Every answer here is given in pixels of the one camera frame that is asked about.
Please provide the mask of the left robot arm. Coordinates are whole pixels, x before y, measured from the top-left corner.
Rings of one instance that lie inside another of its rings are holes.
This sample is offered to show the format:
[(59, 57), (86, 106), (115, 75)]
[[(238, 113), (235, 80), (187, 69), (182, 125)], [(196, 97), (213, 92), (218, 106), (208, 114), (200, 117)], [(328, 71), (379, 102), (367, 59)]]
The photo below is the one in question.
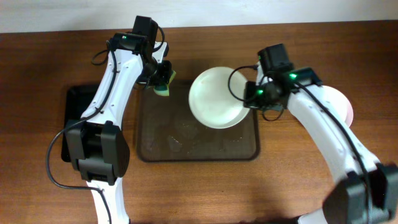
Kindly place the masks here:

▶ Directions
Nothing but a number belongs in the answer: the tally of lines in the data holding "here".

▶ Output of the task
2